(Stored data entries)

* * *

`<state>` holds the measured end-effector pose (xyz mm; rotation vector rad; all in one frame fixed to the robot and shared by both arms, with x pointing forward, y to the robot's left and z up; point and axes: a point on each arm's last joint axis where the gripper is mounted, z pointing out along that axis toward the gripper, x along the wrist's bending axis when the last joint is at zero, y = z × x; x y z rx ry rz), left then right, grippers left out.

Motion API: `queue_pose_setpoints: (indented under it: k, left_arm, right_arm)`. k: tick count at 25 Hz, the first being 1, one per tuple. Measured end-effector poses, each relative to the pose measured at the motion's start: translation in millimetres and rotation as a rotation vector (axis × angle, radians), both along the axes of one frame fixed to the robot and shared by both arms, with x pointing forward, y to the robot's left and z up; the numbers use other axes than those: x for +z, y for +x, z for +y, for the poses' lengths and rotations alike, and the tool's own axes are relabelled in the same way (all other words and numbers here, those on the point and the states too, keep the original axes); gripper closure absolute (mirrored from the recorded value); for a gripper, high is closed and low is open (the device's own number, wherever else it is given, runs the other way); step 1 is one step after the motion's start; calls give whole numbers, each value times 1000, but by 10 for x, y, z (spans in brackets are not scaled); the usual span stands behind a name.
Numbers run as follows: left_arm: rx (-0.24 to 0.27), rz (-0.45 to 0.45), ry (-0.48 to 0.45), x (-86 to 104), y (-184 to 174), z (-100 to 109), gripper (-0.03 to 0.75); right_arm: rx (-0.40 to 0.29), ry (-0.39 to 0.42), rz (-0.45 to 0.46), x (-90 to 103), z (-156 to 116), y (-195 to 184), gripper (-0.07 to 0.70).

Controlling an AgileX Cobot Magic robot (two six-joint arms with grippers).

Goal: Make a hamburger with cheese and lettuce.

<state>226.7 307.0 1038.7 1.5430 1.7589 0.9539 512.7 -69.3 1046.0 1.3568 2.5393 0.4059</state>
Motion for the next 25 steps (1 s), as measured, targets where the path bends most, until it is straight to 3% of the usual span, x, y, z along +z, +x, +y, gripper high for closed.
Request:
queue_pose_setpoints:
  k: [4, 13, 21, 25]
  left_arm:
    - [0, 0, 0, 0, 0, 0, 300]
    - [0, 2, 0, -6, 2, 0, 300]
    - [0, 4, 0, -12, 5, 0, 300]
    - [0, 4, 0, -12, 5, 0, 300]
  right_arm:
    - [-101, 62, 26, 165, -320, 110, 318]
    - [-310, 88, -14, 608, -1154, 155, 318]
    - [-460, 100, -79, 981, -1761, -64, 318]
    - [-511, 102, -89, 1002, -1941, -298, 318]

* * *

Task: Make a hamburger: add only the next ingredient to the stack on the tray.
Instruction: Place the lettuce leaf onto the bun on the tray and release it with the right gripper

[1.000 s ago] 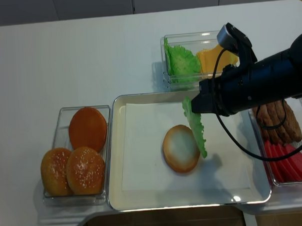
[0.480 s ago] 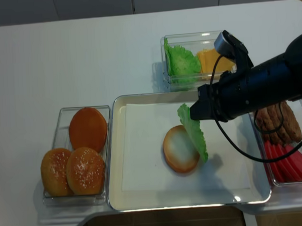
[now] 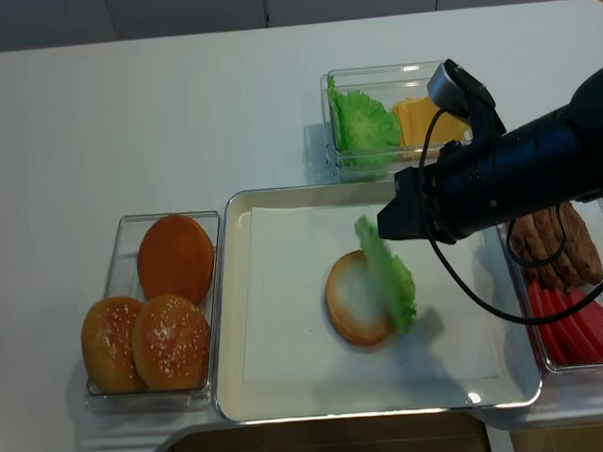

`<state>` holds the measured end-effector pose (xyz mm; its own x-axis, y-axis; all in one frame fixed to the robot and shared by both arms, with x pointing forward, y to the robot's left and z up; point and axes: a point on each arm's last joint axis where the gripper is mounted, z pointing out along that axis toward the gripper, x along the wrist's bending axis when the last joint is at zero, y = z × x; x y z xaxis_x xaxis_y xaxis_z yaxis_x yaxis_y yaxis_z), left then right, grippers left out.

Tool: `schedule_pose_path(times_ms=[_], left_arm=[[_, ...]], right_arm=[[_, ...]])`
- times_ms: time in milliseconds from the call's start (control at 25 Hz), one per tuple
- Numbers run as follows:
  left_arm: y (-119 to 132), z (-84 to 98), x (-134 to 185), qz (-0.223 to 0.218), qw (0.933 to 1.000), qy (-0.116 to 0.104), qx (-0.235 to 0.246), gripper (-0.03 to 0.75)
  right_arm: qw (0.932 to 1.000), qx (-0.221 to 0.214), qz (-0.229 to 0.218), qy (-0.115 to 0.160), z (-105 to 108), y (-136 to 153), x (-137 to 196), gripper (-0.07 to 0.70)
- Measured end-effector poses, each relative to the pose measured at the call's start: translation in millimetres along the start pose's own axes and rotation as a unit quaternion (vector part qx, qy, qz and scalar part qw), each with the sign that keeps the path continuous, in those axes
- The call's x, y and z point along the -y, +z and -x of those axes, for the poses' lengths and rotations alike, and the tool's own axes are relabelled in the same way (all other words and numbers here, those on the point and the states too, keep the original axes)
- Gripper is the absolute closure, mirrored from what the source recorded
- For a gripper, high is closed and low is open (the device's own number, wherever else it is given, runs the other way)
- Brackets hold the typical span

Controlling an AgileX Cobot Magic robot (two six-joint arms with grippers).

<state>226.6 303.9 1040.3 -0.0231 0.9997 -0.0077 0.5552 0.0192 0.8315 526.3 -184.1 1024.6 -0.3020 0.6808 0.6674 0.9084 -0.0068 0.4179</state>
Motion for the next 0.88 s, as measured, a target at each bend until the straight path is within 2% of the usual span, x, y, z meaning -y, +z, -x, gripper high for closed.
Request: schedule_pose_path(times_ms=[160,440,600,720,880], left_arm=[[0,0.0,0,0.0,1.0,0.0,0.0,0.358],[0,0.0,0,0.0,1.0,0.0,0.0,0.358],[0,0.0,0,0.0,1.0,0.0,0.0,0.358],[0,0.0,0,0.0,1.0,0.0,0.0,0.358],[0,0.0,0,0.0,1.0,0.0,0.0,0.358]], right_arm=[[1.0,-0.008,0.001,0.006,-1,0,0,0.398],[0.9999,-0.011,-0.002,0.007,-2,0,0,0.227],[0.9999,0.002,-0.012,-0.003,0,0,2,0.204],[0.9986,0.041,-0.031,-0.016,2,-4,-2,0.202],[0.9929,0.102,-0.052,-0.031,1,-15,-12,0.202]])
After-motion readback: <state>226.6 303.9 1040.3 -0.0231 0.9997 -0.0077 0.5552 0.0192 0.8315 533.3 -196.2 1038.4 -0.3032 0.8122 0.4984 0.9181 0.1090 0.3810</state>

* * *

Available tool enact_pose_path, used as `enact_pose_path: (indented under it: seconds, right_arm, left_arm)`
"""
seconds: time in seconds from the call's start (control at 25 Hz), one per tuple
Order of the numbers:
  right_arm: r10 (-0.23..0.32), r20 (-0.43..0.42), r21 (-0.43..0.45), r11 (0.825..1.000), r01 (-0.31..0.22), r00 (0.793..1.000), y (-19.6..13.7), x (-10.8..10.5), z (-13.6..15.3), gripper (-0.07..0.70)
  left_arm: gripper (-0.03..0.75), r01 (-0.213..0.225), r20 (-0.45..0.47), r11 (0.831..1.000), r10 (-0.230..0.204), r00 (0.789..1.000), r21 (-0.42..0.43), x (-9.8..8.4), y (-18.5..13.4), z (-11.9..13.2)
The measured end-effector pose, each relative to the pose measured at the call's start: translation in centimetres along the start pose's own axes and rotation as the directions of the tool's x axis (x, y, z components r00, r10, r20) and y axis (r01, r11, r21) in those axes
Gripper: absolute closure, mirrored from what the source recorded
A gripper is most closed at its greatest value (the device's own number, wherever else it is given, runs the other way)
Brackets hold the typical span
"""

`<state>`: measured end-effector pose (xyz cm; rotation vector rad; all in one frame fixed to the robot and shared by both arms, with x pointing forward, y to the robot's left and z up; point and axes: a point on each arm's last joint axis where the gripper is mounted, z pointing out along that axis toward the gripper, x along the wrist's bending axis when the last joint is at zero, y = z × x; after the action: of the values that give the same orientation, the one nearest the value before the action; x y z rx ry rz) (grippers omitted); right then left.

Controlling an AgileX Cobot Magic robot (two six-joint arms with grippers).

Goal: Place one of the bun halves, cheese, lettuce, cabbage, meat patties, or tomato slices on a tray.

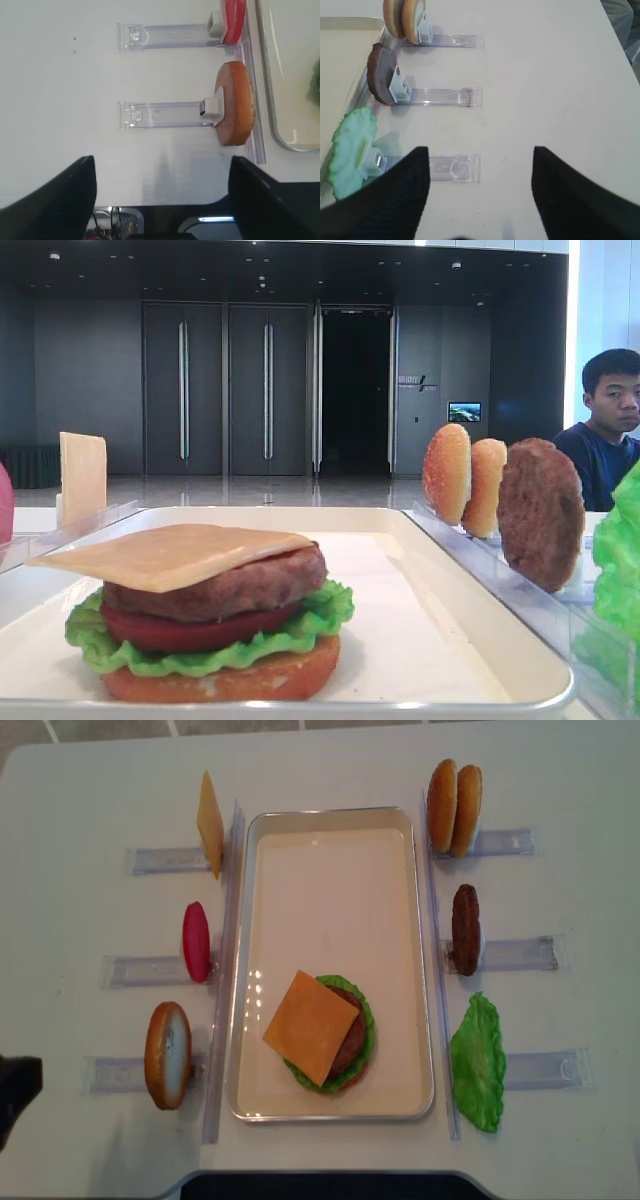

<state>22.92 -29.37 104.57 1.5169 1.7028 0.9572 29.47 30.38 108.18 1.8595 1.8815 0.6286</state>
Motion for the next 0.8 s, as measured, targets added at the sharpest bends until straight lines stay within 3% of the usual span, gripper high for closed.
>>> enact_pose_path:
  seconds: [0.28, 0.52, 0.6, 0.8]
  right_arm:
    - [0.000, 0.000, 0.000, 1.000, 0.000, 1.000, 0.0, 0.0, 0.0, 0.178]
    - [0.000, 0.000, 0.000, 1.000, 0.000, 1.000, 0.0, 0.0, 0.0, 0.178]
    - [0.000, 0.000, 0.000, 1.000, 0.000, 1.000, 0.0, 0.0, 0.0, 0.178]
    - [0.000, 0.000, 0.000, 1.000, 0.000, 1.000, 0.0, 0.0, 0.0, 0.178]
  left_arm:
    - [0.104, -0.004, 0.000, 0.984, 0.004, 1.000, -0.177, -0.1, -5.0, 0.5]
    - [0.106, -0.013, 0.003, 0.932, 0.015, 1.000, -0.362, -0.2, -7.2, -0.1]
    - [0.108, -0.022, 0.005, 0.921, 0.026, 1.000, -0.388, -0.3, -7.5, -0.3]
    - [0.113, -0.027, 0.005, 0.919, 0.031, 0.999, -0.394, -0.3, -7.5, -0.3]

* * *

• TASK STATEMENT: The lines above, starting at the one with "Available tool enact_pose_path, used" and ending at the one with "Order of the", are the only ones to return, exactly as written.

• EXERCISE RESULT:
Available tool enact_pose_path, used as `enact_pose_path: (indented under it: seconds, right_arm, left_arm)`
"""
seconds: time in seconds from the call's start (control at 25 Hz), one per tuple
Order of the numbers:

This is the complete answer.